▶ [What to do]:
Write out the data below in full. Keep it exact.

▶ [Data for processing]:

<<<<

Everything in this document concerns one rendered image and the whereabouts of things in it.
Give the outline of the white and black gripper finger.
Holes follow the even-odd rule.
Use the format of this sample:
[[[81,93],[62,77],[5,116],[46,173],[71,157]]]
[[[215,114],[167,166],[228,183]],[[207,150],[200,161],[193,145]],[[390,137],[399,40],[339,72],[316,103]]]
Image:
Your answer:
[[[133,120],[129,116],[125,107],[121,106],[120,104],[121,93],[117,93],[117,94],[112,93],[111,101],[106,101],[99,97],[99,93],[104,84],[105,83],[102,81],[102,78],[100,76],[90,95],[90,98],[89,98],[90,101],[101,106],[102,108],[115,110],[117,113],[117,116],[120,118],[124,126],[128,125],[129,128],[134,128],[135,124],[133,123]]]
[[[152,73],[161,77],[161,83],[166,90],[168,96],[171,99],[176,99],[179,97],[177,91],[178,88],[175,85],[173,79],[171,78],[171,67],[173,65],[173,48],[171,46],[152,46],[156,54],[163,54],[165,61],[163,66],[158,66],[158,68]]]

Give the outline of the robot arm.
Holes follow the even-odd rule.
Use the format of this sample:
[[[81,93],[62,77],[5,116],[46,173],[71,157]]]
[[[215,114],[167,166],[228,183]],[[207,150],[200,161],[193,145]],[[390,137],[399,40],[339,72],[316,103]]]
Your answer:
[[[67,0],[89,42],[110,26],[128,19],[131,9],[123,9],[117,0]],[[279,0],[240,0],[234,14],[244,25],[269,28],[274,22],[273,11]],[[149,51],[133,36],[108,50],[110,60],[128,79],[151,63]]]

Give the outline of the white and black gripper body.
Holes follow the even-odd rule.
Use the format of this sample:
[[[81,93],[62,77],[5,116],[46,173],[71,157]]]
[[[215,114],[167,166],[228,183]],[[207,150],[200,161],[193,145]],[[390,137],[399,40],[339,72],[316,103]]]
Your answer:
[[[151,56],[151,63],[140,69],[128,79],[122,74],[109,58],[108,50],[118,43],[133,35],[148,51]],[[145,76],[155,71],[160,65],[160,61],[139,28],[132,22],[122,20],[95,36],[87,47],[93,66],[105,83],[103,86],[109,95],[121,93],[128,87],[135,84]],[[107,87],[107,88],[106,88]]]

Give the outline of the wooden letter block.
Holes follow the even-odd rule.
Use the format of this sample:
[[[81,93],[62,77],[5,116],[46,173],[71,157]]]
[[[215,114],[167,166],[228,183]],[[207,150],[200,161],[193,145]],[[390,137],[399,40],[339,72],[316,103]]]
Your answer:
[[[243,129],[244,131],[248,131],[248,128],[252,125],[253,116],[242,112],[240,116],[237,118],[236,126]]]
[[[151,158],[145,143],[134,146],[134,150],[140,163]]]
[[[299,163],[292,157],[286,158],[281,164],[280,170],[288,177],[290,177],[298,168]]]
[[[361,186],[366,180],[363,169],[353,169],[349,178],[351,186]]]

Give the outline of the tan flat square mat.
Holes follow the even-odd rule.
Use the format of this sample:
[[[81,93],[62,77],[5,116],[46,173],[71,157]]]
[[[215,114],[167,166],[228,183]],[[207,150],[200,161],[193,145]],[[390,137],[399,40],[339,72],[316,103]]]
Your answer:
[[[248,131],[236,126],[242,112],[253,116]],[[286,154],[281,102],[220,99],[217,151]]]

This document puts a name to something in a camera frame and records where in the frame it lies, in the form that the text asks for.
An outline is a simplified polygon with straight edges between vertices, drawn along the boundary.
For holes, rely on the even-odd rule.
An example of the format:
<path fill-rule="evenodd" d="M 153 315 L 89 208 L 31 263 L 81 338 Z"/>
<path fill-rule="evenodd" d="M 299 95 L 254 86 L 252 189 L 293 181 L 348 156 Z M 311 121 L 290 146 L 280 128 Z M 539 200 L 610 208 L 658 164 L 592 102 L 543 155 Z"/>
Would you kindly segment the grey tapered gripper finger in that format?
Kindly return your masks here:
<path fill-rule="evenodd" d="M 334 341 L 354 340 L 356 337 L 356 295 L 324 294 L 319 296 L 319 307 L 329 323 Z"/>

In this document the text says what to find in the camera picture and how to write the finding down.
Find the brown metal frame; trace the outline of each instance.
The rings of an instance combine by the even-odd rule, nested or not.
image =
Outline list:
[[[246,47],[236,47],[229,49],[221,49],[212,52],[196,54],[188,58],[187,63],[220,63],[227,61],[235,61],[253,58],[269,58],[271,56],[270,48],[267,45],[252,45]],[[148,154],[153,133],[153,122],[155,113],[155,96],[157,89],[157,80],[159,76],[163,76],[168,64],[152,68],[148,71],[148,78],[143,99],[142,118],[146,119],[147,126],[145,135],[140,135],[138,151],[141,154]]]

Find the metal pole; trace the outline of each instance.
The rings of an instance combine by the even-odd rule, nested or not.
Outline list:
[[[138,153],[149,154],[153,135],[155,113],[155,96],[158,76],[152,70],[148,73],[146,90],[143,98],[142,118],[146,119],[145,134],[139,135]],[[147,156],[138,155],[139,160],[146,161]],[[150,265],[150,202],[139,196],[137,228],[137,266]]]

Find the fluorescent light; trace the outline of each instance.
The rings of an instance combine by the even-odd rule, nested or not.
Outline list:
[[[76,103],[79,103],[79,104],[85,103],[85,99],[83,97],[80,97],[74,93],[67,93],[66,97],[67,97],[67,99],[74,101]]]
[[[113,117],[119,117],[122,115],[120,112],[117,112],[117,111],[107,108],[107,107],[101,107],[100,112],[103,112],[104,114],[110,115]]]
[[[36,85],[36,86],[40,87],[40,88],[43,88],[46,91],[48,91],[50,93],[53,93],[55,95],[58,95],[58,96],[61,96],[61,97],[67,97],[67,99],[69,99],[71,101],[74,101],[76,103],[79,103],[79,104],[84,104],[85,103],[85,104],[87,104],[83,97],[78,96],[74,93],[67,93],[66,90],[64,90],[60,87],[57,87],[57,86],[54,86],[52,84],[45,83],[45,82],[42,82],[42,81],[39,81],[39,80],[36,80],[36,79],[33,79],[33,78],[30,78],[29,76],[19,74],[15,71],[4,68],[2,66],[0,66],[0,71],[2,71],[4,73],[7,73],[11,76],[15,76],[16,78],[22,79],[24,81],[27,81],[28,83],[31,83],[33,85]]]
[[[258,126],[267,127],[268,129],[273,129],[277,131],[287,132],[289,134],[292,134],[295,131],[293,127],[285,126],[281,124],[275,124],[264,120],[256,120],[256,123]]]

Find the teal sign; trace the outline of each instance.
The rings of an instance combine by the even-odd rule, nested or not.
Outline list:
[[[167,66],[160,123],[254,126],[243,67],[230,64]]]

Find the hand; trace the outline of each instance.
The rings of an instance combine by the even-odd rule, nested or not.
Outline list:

>>>>

▶ [Response area]:
Everything in this document concerns one rendered image and the whereabouts of things in it.
Give the outline of the white and black gripper finger.
Holes follow the even-odd rule.
Use the format of this sample:
[[[81,93],[62,77],[5,116],[46,173],[71,157]]]
[[[215,114],[167,166],[228,183]],[[207,150],[200,161],[193,145]],[[390,137],[399,40],[339,72],[316,103]]]
Image:
Your answer:
[[[133,120],[129,116],[125,107],[121,106],[120,104],[121,93],[117,93],[117,94],[112,93],[111,101],[106,101],[99,97],[99,93],[104,84],[105,83],[102,81],[102,78],[100,76],[90,95],[90,98],[89,98],[90,101],[101,106],[102,108],[115,110],[117,113],[117,116],[120,118],[124,126],[128,125],[129,128],[134,128],[135,124],[133,123]]]
[[[152,73],[161,77],[161,83],[166,90],[168,96],[171,99],[176,99],[179,97],[177,91],[178,88],[175,85],[173,79],[171,78],[171,67],[173,65],[173,48],[171,46],[152,46],[156,54],[163,54],[165,61],[163,66],[158,66],[158,68]]]

Give the outline of the robot arm.
Holes follow the even-odd rule.
Use the format of this sample:
[[[81,93],[62,77],[5,116],[46,173],[71,157]]]
[[[215,114],[167,166],[228,183]],[[207,150],[200,161],[193,145]],[[390,137],[399,40],[339,72],[316,103]]]
Your answer:
[[[67,0],[89,42],[110,26],[128,19],[131,9],[123,9],[117,0]],[[279,0],[240,0],[234,14],[244,25],[269,28],[274,22],[273,11]],[[149,51],[133,36],[108,50],[110,60],[128,79],[151,63]]]

Give the outline of the white and black gripper body.
Holes follow the even-odd rule.
Use the format of this sample:
[[[81,93],[62,77],[5,116],[46,173],[71,157]]]
[[[215,114],[167,166],[228,183]],[[207,150],[200,161],[193,145]],[[390,137],[399,40],[339,72],[316,103]]]
Your answer:
[[[151,56],[151,63],[140,69],[128,79],[122,74],[109,58],[108,50],[118,43],[133,35],[148,51]],[[145,76],[155,71],[160,65],[160,61],[139,28],[132,22],[122,20],[95,36],[87,47],[93,66],[105,83],[103,86],[109,95],[121,93],[128,87],[135,84]],[[107,87],[107,88],[106,88]]]

Give the outline of the wooden letter block.
Holes follow the even-odd rule.
Use the format of this sample:
[[[81,93],[62,77],[5,116],[46,173],[71,157]]]
[[[215,114],[167,166],[228,183]],[[207,150],[200,161],[193,145]],[[390,137],[399,40],[339,72],[316,103]]]
Your answer:
[[[243,129],[244,131],[248,131],[248,128],[252,125],[253,116],[242,112],[240,116],[237,118],[236,126]]]
[[[151,158],[145,143],[134,146],[134,150],[140,163]]]
[[[299,163],[292,157],[286,158],[281,164],[280,170],[288,177],[290,177],[298,168]]]
[[[361,186],[366,180],[363,169],[353,169],[349,178],[351,186]]]

Give the outline of the tan flat square mat.
Holes follow the even-odd rule.
Use the format of this sample:
[[[81,93],[62,77],[5,116],[46,173],[71,157]]]
[[[215,114],[167,166],[228,183]],[[207,150],[200,161],[193,145]],[[390,137],[399,40],[339,72],[316,103]]]
Your answer:
[[[248,131],[236,126],[242,112],[253,116]],[[286,154],[281,102],[220,99],[217,151]]]

This document puts a name to something in a camera frame and records where in the frame it lies, in the form that the text asks for.
An outline is a simplified polygon with straight edges between vertices, drawn along the boundary.
For holes, rely on the even-odd rule.
An example of the format:
<path fill-rule="evenodd" d="M 153 315 L 89 208 L 31 263 L 81 338 Z"/>
<path fill-rule="evenodd" d="M 299 95 L 254 86 L 252 189 L 293 181 L 348 156 Z M 311 121 L 290 146 L 280 128 Z M 539 200 L 610 208 L 658 164 L 592 102 L 543 155 Z"/>
Would you kindly segment the grey tapered gripper finger in that format?
Kindly return your masks here:
<path fill-rule="evenodd" d="M 334 341 L 354 340 L 356 337 L 356 295 L 324 294 L 319 296 L 319 307 L 329 323 Z"/>

In this document the text says what to find in the camera picture and how to write the finding down.
Find the brown metal frame; trace the outline of each instance.
The rings of an instance combine by the even-odd rule, nested or not.
image =
Outline list:
[[[246,47],[236,47],[229,49],[221,49],[212,52],[196,54],[188,58],[187,63],[220,63],[227,61],[235,61],[253,58],[269,58],[271,56],[270,48],[267,45],[252,45]],[[148,154],[153,133],[153,122],[155,113],[155,96],[157,89],[157,80],[159,76],[163,76],[168,64],[152,68],[148,71],[148,78],[143,99],[142,118],[146,119],[147,126],[145,135],[140,135],[138,151],[141,154]]]

Find the metal pole; trace the outline of each instance.
The rings of an instance combine by the even-odd rule, nested or not.
Outline list:
[[[138,153],[149,154],[153,135],[155,113],[155,96],[158,76],[152,70],[148,73],[146,90],[143,98],[142,118],[146,119],[145,134],[139,135]],[[147,156],[138,155],[139,160],[146,161]],[[150,265],[150,202],[139,196],[137,228],[137,266]]]

Find the fluorescent light; trace the outline of each instance.
The rings of an instance combine by the even-odd rule, nested or not.
Outline list:
[[[76,103],[79,103],[79,104],[85,103],[85,99],[83,97],[80,97],[74,93],[67,93],[66,97],[67,97],[67,99],[74,101]]]
[[[113,117],[119,117],[122,115],[120,112],[117,112],[117,111],[107,108],[107,107],[101,107],[100,112],[103,112],[104,114],[110,115]]]
[[[36,85],[36,86],[40,87],[40,88],[43,88],[46,91],[48,91],[50,93],[53,93],[55,95],[58,95],[58,96],[61,96],[61,97],[67,97],[67,99],[69,99],[71,101],[74,101],[76,103],[79,103],[79,104],[84,104],[85,103],[85,104],[87,104],[83,97],[78,96],[74,93],[67,93],[66,90],[64,90],[60,87],[57,87],[57,86],[54,86],[52,84],[45,83],[45,82],[42,82],[42,81],[39,81],[39,80],[36,80],[36,79],[33,79],[33,78],[30,78],[29,76],[19,74],[15,71],[4,68],[2,66],[0,66],[0,71],[2,71],[4,73],[7,73],[11,76],[15,76],[16,78],[22,79],[24,81],[27,81],[28,83],[31,83],[33,85]]]
[[[258,126],[267,127],[268,129],[273,129],[277,131],[287,132],[289,134],[292,134],[295,131],[293,127],[285,126],[281,124],[275,124],[264,120],[256,120],[256,123]]]

Find the teal sign; trace the outline of each instance.
The rings of an instance combine by the even-odd rule, nested or not.
Outline list:
[[[167,66],[160,123],[254,126],[243,67],[230,64]]]

Find the hand; trace the outline of each instance.
The rings of an instance combine by the even-odd rule, nested or not.
Outline list:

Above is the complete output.